Kaffeehaus, Cappuccino und Schaumrolle. Ich lese mich durch die Salzburger Nachrichten. Am Tisch gegenüber sitzt ein junger Mann vor seiner Tasse Früchtetee und gähnt herzhaft. Seltsamerweise verspüre ich sogleich ein Verlangen, die Zähne zu blecken. Ich frage mich: Warum reißen wir eigentlich andauernd das Maul auf? Und warum ist das ansteckend?
Die Frage treibt mich um und während ich den Rest der Schaumrolle fachgerecht in meinem Magen entsorge, befrage ich Dr. Google, Experte für eh alles. Aha, Du, ich, wir alle gähnen öfter, als wir denken. Viele Tiere tun es auch. Es ist kein Zeichen von Langeweile oder Ignoranz. Seltsamerweise weiß die Wissenschaft bis heute nicht genau, warum wir gähnen.
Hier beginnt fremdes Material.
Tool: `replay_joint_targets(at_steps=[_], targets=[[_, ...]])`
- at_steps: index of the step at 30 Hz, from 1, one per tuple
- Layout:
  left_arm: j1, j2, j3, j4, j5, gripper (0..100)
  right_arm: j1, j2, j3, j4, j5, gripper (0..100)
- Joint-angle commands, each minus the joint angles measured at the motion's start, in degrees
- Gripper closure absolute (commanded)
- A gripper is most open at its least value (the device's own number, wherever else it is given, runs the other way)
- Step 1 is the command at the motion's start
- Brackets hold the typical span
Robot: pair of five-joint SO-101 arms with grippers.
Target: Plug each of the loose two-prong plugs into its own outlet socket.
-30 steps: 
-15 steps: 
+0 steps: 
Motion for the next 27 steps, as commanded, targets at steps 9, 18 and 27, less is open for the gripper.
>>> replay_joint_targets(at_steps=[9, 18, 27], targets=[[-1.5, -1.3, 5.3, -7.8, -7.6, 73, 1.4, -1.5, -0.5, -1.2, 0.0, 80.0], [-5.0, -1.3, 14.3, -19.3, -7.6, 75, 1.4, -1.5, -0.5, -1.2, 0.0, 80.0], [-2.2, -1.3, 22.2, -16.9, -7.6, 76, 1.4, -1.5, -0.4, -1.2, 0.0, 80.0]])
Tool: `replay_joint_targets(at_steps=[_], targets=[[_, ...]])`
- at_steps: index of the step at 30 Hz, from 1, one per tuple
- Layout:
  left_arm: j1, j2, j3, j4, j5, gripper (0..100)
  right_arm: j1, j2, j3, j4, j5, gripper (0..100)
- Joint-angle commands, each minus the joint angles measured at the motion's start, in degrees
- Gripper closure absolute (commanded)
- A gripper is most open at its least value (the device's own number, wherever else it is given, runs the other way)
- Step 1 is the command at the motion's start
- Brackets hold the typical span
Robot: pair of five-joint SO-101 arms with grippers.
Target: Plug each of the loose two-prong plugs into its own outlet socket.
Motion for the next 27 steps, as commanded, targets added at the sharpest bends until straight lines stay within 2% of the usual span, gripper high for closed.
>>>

Soso.
Aber man beschäftigt sich damit wissenschaftlich und hat sogar eine Forschungsdisziplin begründet, die Chasmologie (kein Schaas!). Bis zu 15 Mal am Tag verziehen wir das Gesicht, ohne es kontrollieren zu können, sagen die Chasmologen. Auch viele Säugetiere, Vögel, Fische, Amphibien und sogar Reptilien machen es so.
Gähnen bedeutet nicht, einfach nur die Pappen aufzureißen. Das Wesen dieses Phänomens ist, dass das Öffnen des Mundes bis zum Maximum länger dauert als das Schließen. Es gibt ein spontanes und ein ansteckendes Gähnen, das jemand anderes auslöst. Es ist also ansteckend (mit dem Wort sollte man derzeit vorsichtig umgehen, aber in diesem Kontext völlig harmlos!).
Manche Chasmologen (ich liebe das Wort!) neigen zu der Ansicht, dass Gähnen ein kommunikativer Akt ist. Vielleicht haben sich unsere Vorfahren so gemeinsam aufs Schlafen gehen vorbereitet? Der Silberrücken 30.000 v.C. reißt das Maul auf und meint damit: alles ab in die Heia! Mit Sauerstoffmangel im Hirn scheint es jedenfalls nichts zu tun zu haben. Oida!
Schlau wie sie sind, haben einige Chasmologen (geiles Wort!) herausgefunden, das man umso leichter mit gähnt, je besser man sich kennt. Es dürfte also auch mit Empathie zu tun haben. Wieder andere meinen, das Aufreißen des Kiefers, Schnabels oder Rachens könnte der Kühlung des Gehirns dienen. Als würde man einem überhitzten Motor durch Öffnen der Motorhaube Luft zuführen.
Wenn also jemand unverfroren in Deinem Beisein gähnt, dann freue Dich darüber und mach mit. Man signalisiert Dir möglicherweise gerade eine gewisse Verbundenheit. Oder findet Dich so heiß, dass das Gehirn der Kühlung bedarf. Wobei in solchen Fällen üblicherweise andere Körperregionen der Kühlung bedürfen. Klar, hinter einer Maske ist mitunter schwer zu erkennen, ob jemand gähnt oder einfach Kiefergymnastik betreibt.
Ohne Kenntnis dieser Story wäre man als Autor*in entsetzt, wenn das Publikum bei einer Lesung fortwährend gähnte. Aber wie wir dank der Chasmologen (hab ich schon erwähnt, dass ich das Wort liebe?) jetzt wissen, ist das nur ein Zeichen von Empathie. Also, liebe Freunde und Freundinnen des geschriebenen Wortes, gähnt ruhig herzhaft bei meiner Story. Ich weiß es zu schätzen! Kein Chas!